### ABOUT THIS EXERCISE
What you return should match the data word for word, minus the images.
--------------------------------
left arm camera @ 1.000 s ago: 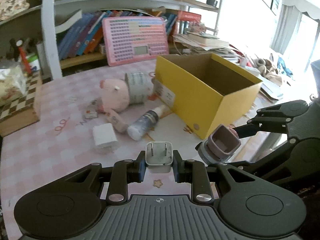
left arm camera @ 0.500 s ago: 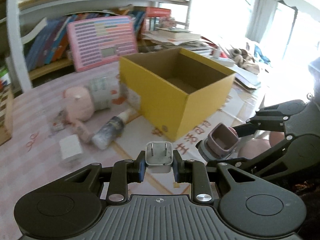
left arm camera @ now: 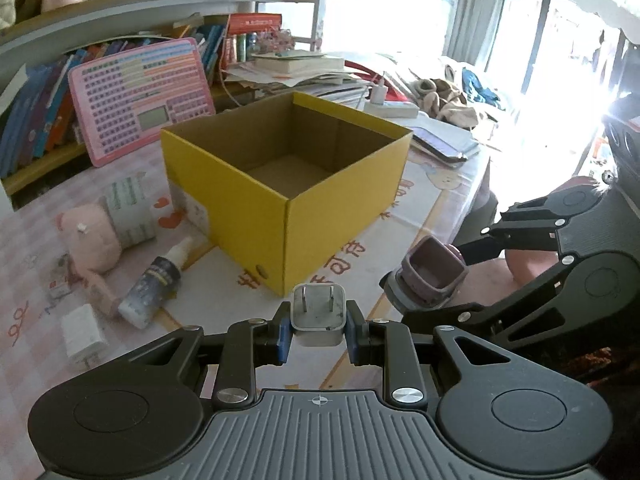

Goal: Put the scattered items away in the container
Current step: 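Lift the toy truck and white plug and carry both over the yellow box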

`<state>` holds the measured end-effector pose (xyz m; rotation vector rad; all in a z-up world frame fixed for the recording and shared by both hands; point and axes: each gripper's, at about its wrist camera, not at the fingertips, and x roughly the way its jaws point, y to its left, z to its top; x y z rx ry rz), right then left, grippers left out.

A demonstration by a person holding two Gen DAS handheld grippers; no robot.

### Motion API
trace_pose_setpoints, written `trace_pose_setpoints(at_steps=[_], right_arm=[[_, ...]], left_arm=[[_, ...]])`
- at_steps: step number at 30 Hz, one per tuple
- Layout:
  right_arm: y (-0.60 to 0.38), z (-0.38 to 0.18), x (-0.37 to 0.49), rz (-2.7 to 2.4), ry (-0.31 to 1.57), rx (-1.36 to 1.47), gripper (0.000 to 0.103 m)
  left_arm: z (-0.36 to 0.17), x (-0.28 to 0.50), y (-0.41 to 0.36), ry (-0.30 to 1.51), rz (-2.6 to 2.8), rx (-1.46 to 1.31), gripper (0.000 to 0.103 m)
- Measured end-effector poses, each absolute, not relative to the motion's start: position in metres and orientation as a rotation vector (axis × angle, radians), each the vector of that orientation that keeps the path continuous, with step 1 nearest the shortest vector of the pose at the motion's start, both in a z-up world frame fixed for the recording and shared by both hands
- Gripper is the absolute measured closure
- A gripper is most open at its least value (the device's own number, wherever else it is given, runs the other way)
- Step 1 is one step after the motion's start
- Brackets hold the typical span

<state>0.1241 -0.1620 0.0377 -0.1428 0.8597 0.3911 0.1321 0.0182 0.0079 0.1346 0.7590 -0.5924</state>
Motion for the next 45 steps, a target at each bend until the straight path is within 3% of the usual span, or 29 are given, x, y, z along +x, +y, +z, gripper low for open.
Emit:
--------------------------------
### EXERCISE RESULT
left arm camera @ 1.000 s ago: 
left arm camera @ 0.500 s ago: 
left arm camera @ now: 

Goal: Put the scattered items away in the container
Current step: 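Lift the toy truck and white plug and carry both over the yellow box
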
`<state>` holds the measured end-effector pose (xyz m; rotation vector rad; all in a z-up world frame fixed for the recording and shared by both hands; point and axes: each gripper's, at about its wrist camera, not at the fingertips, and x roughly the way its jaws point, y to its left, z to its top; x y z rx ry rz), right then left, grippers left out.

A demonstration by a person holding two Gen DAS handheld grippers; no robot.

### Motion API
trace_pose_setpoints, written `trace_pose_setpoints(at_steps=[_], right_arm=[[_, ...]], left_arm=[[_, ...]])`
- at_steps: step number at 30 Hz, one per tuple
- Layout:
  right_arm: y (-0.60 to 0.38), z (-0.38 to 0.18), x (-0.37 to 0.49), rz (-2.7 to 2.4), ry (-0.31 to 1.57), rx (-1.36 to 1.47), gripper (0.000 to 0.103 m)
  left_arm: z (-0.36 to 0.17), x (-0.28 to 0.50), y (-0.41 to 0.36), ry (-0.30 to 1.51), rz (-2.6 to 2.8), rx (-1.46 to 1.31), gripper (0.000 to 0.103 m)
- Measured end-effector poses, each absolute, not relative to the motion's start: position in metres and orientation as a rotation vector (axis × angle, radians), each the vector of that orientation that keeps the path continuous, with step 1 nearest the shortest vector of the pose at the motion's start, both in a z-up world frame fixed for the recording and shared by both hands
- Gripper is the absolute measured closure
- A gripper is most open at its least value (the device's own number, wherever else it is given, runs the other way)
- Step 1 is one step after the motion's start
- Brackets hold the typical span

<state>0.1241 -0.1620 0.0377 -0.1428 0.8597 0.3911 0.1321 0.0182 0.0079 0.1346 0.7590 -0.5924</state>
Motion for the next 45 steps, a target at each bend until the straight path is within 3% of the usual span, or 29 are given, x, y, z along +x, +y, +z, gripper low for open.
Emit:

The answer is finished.